START Dataset extract

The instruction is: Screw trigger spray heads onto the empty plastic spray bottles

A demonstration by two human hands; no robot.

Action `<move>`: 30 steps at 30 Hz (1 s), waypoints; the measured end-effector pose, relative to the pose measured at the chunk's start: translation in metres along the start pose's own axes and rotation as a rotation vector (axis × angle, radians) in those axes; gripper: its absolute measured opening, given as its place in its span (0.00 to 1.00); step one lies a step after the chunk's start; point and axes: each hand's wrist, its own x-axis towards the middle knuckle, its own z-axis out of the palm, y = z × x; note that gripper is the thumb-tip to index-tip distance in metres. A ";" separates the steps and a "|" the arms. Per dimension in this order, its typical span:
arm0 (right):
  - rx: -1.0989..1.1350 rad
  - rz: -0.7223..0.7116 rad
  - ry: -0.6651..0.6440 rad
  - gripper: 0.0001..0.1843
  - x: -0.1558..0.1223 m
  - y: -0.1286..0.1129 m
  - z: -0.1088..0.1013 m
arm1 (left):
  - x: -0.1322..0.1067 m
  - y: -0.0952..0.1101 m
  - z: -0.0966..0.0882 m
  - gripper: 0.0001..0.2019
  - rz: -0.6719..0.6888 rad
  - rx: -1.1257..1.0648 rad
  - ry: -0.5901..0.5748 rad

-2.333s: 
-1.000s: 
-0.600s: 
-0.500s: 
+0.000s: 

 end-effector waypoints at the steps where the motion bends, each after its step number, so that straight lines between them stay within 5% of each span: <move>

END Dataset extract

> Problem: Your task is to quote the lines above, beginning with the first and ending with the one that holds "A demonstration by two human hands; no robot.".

> Solved exercise:
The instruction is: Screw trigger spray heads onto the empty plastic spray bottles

A demonstration by two human hands; no robot.

The exercise has no further content.